Machine Learning

Unsupervised Learning / K-Medoids Clustering


3. K-Medoids Clustering

K-Medoids (also known as PAM — Partitioning Around Medoids) is a clustering algorithm similar to K-Means. However, instead of computing the mathematical mean as the cluster center, it uses an ACTUAL DATA POINT from the dataset as the center, known as a medoid.

The PAM Algorithm

  1. INITIALIZATION: Randomly select k actual data points as initial medoids: m₁, m₂, ..., mₖ
  2. ASSIGNMENT: Assign each data point to the nearest medoid based on a distance metric (e.g., Manhattan distance).
  3. SWAP STEP: For each medoid mᵢ and each non-medoid point xⱼ:
    • Compute the total cost (sum of distances) of swapping mᵢ with xⱼ.
    • If the new total cost is less than the current cost, perform the swap (xⱼ becomes the new medoid).
  4. CONVERGENCE: Repeat Steps 2 and 3 until no swap reduces the total cost.

Worked Example (k=2)

Dataset: 1D points {1, 2, 4, 5, 6, 7}

  1. Initial Medoids: Select m1=1, m2=6.
  2. Assignment:
    • Cluster 1 (closest to 1): {1, 2}
    • Cluster 2 (closest to 6): {4, 5, 6, 7}
  3. Current Cost (Absolute Difference):
    |1-1| + |2-1| + |4-6| + |5-6| + |6-6| + |7-6| = 0 + 1 + 2 + 1 + 0 + 1 = 5
  4. Try Swap (m1=1 with point 4):
    • New Medoids: m1=4, m2=6
    • Clusters: Cluster 1={1, 2, 4}, Cluster 2={5, 6, 7}
    • New Cost: |1-4| + |2-4| + |4-4| + |5-6| + |6-6| + |7-6| = 3 + 2 + 0 + 1 + 0 + 1 = 7 (Worse!)
  5. Conclusion: No swap improves the cost of 5. The algorithm converges with final clusters: {1, 2} and {4, 5, 6, 7}.
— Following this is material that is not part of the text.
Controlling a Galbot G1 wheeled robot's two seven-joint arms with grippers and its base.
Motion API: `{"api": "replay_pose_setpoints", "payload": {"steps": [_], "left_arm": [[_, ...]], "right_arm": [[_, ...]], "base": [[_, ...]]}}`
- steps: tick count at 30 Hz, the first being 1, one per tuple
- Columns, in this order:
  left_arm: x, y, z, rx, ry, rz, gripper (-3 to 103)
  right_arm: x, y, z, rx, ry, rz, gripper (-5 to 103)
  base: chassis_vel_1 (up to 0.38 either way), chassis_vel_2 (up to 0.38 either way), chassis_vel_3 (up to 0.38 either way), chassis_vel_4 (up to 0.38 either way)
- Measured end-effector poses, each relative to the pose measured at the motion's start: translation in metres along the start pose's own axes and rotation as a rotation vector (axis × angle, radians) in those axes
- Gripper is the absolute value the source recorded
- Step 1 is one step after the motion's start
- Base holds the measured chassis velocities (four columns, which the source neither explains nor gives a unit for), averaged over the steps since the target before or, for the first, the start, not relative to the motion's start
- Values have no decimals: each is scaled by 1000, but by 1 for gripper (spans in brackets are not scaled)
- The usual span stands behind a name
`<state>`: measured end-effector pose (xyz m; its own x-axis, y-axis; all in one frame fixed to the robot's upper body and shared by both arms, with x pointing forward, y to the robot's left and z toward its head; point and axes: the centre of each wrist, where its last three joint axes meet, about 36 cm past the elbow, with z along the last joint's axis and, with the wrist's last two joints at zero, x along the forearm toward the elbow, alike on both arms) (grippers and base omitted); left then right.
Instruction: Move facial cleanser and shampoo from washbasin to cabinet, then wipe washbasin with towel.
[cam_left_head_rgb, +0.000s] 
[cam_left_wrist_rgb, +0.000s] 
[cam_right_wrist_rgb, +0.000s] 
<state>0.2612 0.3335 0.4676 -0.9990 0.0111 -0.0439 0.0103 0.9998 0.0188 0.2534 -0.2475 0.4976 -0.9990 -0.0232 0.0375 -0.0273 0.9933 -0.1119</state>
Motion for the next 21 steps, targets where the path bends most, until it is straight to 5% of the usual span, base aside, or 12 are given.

When to Use K-Medoids vs K-Means?

K-Medoids is significantly more robust to outliers. Because K-Means uses the mathematical average, an extreme outlier (e.g., an income of ₹10 crore) will drag the centroid far away from the true cluster center. K-Medoids is forced to pick an actual data point, completely mitigating this effect. However, K-Medoids is computationally more expensive (O(k(n-k)²)) than K-Means.